-- Opening Marker --

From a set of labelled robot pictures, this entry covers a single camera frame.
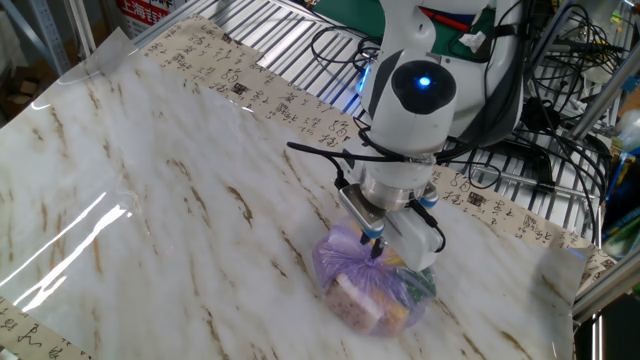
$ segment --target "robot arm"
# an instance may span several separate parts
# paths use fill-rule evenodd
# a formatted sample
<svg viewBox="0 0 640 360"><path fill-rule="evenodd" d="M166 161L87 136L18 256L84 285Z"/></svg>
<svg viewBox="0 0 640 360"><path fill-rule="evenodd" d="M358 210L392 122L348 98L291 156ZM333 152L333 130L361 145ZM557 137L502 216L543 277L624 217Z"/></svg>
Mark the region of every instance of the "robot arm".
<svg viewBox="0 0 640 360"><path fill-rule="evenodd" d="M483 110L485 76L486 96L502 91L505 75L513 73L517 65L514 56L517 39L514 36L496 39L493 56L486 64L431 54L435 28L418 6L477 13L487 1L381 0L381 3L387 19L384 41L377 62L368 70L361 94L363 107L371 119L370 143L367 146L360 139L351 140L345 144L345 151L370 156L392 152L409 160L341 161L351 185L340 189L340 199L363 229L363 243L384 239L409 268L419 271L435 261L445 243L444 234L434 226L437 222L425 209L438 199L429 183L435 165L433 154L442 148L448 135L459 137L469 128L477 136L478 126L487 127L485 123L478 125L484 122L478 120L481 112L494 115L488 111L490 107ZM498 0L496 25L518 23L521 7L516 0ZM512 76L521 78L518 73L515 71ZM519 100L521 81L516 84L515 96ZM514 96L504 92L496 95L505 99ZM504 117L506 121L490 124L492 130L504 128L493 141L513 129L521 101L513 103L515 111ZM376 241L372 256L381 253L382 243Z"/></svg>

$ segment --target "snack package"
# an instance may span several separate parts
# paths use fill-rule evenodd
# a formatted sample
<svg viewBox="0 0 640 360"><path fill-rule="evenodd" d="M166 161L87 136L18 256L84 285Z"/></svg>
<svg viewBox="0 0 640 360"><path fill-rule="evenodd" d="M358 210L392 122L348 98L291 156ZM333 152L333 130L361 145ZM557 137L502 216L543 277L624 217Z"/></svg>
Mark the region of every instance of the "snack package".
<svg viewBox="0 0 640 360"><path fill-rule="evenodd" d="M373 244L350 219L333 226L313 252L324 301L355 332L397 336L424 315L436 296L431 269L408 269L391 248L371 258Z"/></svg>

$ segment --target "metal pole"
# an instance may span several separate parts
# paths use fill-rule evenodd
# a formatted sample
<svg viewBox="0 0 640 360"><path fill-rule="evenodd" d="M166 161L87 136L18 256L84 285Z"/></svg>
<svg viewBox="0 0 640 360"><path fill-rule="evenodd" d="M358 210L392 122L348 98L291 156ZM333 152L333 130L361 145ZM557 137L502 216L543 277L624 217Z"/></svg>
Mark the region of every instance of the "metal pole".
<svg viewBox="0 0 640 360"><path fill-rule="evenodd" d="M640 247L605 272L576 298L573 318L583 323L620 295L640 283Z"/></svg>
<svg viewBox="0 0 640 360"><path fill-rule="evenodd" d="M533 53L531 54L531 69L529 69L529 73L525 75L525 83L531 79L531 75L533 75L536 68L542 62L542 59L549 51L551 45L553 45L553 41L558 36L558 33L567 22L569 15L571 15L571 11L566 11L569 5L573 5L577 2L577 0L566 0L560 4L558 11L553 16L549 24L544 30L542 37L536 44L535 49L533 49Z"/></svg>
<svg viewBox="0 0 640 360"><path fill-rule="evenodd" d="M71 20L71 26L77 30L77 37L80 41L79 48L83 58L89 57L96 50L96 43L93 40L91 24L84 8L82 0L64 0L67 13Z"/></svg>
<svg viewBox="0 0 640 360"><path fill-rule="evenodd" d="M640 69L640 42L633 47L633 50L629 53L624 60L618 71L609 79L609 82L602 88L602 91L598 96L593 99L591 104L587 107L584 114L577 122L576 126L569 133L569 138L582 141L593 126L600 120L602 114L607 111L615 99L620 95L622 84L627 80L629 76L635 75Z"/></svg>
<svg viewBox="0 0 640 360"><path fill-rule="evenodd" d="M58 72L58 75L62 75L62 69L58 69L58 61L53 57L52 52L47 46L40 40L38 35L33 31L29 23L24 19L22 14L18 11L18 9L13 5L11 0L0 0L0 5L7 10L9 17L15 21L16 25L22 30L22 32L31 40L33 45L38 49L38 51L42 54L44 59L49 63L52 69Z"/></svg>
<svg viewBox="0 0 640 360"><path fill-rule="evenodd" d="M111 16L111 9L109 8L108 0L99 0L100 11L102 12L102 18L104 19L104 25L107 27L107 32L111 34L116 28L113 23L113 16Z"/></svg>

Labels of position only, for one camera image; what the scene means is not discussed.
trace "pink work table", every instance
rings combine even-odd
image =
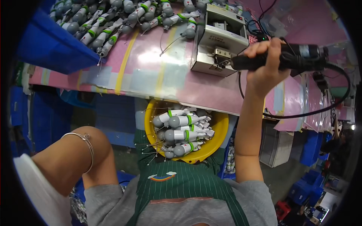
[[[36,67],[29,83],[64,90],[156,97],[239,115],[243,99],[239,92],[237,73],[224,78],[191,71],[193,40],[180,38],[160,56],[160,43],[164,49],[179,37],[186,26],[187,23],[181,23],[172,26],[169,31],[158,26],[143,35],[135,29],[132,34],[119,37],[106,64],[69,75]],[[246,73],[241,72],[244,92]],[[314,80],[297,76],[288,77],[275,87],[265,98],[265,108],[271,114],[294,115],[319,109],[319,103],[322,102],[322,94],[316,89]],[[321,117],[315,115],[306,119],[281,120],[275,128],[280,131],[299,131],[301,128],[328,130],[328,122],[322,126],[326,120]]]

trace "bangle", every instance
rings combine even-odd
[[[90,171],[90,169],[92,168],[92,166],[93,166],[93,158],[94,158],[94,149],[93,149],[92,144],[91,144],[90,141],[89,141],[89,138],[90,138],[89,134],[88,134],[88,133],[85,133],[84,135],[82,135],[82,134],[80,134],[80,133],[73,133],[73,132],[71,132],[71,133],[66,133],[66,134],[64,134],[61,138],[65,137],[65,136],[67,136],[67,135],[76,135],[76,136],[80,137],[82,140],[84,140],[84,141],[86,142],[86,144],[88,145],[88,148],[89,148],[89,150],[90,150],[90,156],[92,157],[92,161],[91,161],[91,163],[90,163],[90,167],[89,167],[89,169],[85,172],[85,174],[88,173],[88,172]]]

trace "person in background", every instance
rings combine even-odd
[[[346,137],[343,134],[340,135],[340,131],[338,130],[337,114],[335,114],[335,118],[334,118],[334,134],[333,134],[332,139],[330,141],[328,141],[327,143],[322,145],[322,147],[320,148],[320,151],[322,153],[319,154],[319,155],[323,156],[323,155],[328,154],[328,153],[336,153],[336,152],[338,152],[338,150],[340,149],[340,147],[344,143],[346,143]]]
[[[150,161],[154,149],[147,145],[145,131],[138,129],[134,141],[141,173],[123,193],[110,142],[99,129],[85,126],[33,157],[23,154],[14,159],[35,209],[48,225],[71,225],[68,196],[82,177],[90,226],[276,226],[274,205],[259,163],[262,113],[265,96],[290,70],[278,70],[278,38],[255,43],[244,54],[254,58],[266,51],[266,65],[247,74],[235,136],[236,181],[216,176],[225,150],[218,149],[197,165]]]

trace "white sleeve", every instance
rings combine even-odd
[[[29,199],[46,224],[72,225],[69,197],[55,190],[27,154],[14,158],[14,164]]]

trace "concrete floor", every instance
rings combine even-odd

-- Closing Marker --

:: Work instruction ::
When you print the records above, keep them exact and leave out the pictures.

:: Reply to the task ::
From a set of labelled robot pictures, this entry covers a single camera frame.
$ segment --target "robot arm"
# an instance may span several separate parts
# paths use fill-rule evenodd
# a formatted sample
<svg viewBox="0 0 640 360"><path fill-rule="evenodd" d="M166 161L87 136L18 256L84 285Z"/></svg>
<svg viewBox="0 0 640 360"><path fill-rule="evenodd" d="M358 210L392 122L348 98L291 156ZM333 152L333 130L361 145ZM557 137L502 216L543 277L624 217Z"/></svg>
Mark the region of every instance of the "robot arm".
<svg viewBox="0 0 640 360"><path fill-rule="evenodd" d="M483 110L485 76L486 96L502 91L505 75L513 73L517 65L514 56L517 39L514 36L496 39L493 56L486 64L431 54L435 28L418 6L477 13L487 1L381 0L381 3L387 19L384 41L377 62L368 70L361 94L363 107L371 119L370 143L367 146L360 139L351 140L345 144L345 151L370 156L392 152L409 160L341 161L351 185L340 189L340 199L363 229L363 243L384 239L409 268L419 271L435 261L445 243L444 234L434 226L437 222L425 209L438 199L429 183L435 165L433 154L442 148L448 135L459 137L469 128L477 136L478 126L487 127L485 123L478 125L484 122L478 120L481 112L494 115L488 111L490 107ZM498 0L496 25L518 23L521 7L516 0ZM512 76L521 78L518 73L515 71ZM519 100L521 81L516 84L515 96ZM514 96L504 92L496 95L505 99ZM504 117L506 121L490 124L492 130L504 128L493 141L513 129L521 101L513 103L515 111ZM376 241L372 256L381 253L382 243Z"/></svg>

$ segment --target "snack package"
# an instance may span several separate parts
# paths use fill-rule evenodd
# a formatted sample
<svg viewBox="0 0 640 360"><path fill-rule="evenodd" d="M166 161L87 136L18 256L84 285Z"/></svg>
<svg viewBox="0 0 640 360"><path fill-rule="evenodd" d="M358 210L392 122L348 98L291 156ZM333 152L333 130L361 145ZM557 137L502 216L543 277L624 217Z"/></svg>
Mark the region of every instance of the "snack package".
<svg viewBox="0 0 640 360"><path fill-rule="evenodd" d="M373 244L350 219L333 226L313 252L324 301L355 332L397 336L424 315L436 296L431 269L408 269L391 248L371 258Z"/></svg>

$ segment --target "metal pole"
# an instance may span several separate parts
# paths use fill-rule evenodd
# a formatted sample
<svg viewBox="0 0 640 360"><path fill-rule="evenodd" d="M166 161L87 136L18 256L84 285Z"/></svg>
<svg viewBox="0 0 640 360"><path fill-rule="evenodd" d="M358 210L392 122L348 98L291 156ZM333 152L333 130L361 145ZM557 137L502 216L543 277L624 217Z"/></svg>
Mark the region of every instance of the "metal pole".
<svg viewBox="0 0 640 360"><path fill-rule="evenodd" d="M640 247L605 272L576 298L573 318L583 323L620 295L640 283Z"/></svg>
<svg viewBox="0 0 640 360"><path fill-rule="evenodd" d="M533 53L531 54L531 69L529 69L529 73L525 75L525 83L531 79L531 75L533 75L536 68L542 62L542 59L549 51L551 45L553 45L553 41L558 36L558 33L567 22L569 15L571 15L571 11L566 11L569 5L573 5L577 2L577 0L566 0L560 4L558 11L553 16L549 24L544 30L542 37L536 44L535 49L533 49Z"/></svg>
<svg viewBox="0 0 640 360"><path fill-rule="evenodd" d="M71 20L71 26L77 30L77 37L80 41L79 48L83 58L89 57L96 50L96 43L93 40L91 24L84 8L82 0L64 0L67 13Z"/></svg>
<svg viewBox="0 0 640 360"><path fill-rule="evenodd" d="M640 69L640 42L633 47L633 50L629 53L624 60L618 71L609 79L609 82L602 88L602 91L598 96L593 99L591 104L587 107L584 114L577 122L576 126L569 133L569 138L582 141L593 126L600 120L602 114L607 111L615 99L620 95L622 84L627 80L629 76L635 75Z"/></svg>
<svg viewBox="0 0 640 360"><path fill-rule="evenodd" d="M58 72L58 75L62 75L62 69L58 69L58 61L53 57L52 52L47 46L40 40L38 35L33 31L29 23L24 19L22 14L18 11L18 9L13 5L11 0L0 0L0 5L7 10L9 17L15 21L16 25L22 30L22 32L31 40L33 45L38 49L38 51L42 54L44 59L49 63L52 69Z"/></svg>
<svg viewBox="0 0 640 360"><path fill-rule="evenodd" d="M111 16L111 9L109 8L108 0L99 0L100 11L102 12L102 18L104 19L104 25L107 27L107 32L111 34L116 28L113 23L113 16Z"/></svg>

Labels of position only, for one camera image; what the scene means is not discussed.
trace "pink work table", every instance
rings combine even-odd
image =
[[[36,67],[29,83],[64,90],[156,97],[239,115],[243,99],[239,92],[237,73],[224,78],[191,71],[193,40],[180,38],[160,56],[160,43],[164,49],[179,37],[186,26],[187,23],[181,23],[172,26],[169,31],[158,26],[143,35],[135,29],[132,34],[119,37],[106,64],[69,75]],[[246,73],[241,72],[244,92]],[[314,80],[297,76],[288,77],[275,87],[265,98],[265,108],[271,114],[294,115],[319,109],[319,103],[322,102],[322,94],[316,89]],[[321,117],[315,115],[306,119],[281,120],[275,128],[280,131],[299,131],[301,128],[328,130],[328,122],[322,126],[326,120]]]

trace "bangle", every instance
rings combine even-odd
[[[90,171],[90,169],[92,168],[92,166],[93,166],[93,158],[94,158],[94,149],[93,149],[92,144],[91,144],[90,141],[89,141],[89,138],[90,138],[89,134],[88,134],[88,133],[85,133],[84,135],[82,135],[82,134],[80,134],[80,133],[73,133],[73,132],[71,132],[71,133],[66,133],[66,134],[64,134],[61,138],[65,137],[65,136],[67,136],[67,135],[76,135],[76,136],[80,137],[82,140],[84,140],[84,141],[86,142],[86,144],[88,145],[88,148],[89,148],[89,150],[90,150],[90,156],[92,157],[92,161],[91,161],[91,163],[90,163],[90,167],[89,167],[89,169],[85,172],[85,174],[88,173],[88,172]]]

trace "person in background", every instance
rings combine even-odd
[[[346,137],[343,134],[340,135],[340,131],[338,130],[337,114],[335,114],[335,118],[334,118],[334,134],[333,134],[332,139],[330,141],[328,141],[327,143],[322,145],[322,147],[320,148],[320,151],[322,153],[319,154],[319,155],[323,156],[323,155],[328,154],[328,153],[336,153],[336,152],[338,152],[338,150],[340,149],[340,147],[344,143],[346,143]]]
[[[150,161],[154,149],[147,145],[145,131],[138,129],[134,141],[141,173],[123,193],[110,142],[99,129],[85,126],[33,157],[23,154],[14,159],[35,209],[48,225],[71,225],[68,196],[82,177],[90,226],[276,226],[274,205],[259,163],[262,113],[265,96],[290,70],[278,70],[278,38],[255,43],[244,54],[254,58],[266,51],[266,65],[247,74],[235,136],[236,181],[216,176],[225,150],[218,149],[197,165]]]

trace "white sleeve", every instance
rings combine even-odd
[[[29,199],[46,224],[72,225],[69,197],[55,190],[27,154],[14,158],[14,164]]]

trace "concrete floor", every instance
rings combine even-odd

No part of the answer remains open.